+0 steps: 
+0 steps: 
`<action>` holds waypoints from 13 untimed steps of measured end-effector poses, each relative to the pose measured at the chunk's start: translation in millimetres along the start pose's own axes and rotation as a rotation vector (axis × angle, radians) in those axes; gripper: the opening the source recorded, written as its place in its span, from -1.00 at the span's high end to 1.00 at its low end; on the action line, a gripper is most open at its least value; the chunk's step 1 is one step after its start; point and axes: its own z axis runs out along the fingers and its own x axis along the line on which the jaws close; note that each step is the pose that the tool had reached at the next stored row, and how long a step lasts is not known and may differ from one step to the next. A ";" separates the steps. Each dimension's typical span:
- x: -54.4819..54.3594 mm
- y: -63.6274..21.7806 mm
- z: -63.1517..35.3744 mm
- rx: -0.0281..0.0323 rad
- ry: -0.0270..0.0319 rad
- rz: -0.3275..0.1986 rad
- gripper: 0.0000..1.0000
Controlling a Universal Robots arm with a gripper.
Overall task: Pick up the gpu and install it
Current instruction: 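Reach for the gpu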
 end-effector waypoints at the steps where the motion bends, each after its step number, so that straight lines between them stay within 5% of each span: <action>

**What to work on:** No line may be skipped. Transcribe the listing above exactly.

**Your solution:**
+0 steps: 
+0 steps: 
`<action>` holds waypoints from 13 untimed steps of measured end-effector poses, each relative to the pose measured at the chunk's start: translation in millimetres along the start pose's own axes and rotation as a rotation vector (axis × angle, radians) in those axes; gripper: the opening the source recorded, written as its place in its span, from -1.00 at the span's high end to 1.00 at its low end; on the action line, a gripper is most open at its least value; the chunk's step 1 is one step after its start; point and axes: its own z axis runs out along the fingers and its own x axis along the line on which the jaws close; note that each step is the pose that the tool had reached at the next stored row, and how long a step lasts is not known and may differ from one step to the next. A ";" separates the steps. Each dimension's typical span:
- x: -54.4819..54.3594 mm
- y: -63.6274..21.7806 mm
- z: -63.1517..35.3744 mm
- rx: -0.0281..0.0323 rad
- ry: -0.0270..0.0319 rad
- rz: -0.3275..0.1986 rad
- gripper: 0.0000..1.0000
Controlling a Universal Robots arm with a gripper.
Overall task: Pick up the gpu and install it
Current instruction: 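Reach for the gpu
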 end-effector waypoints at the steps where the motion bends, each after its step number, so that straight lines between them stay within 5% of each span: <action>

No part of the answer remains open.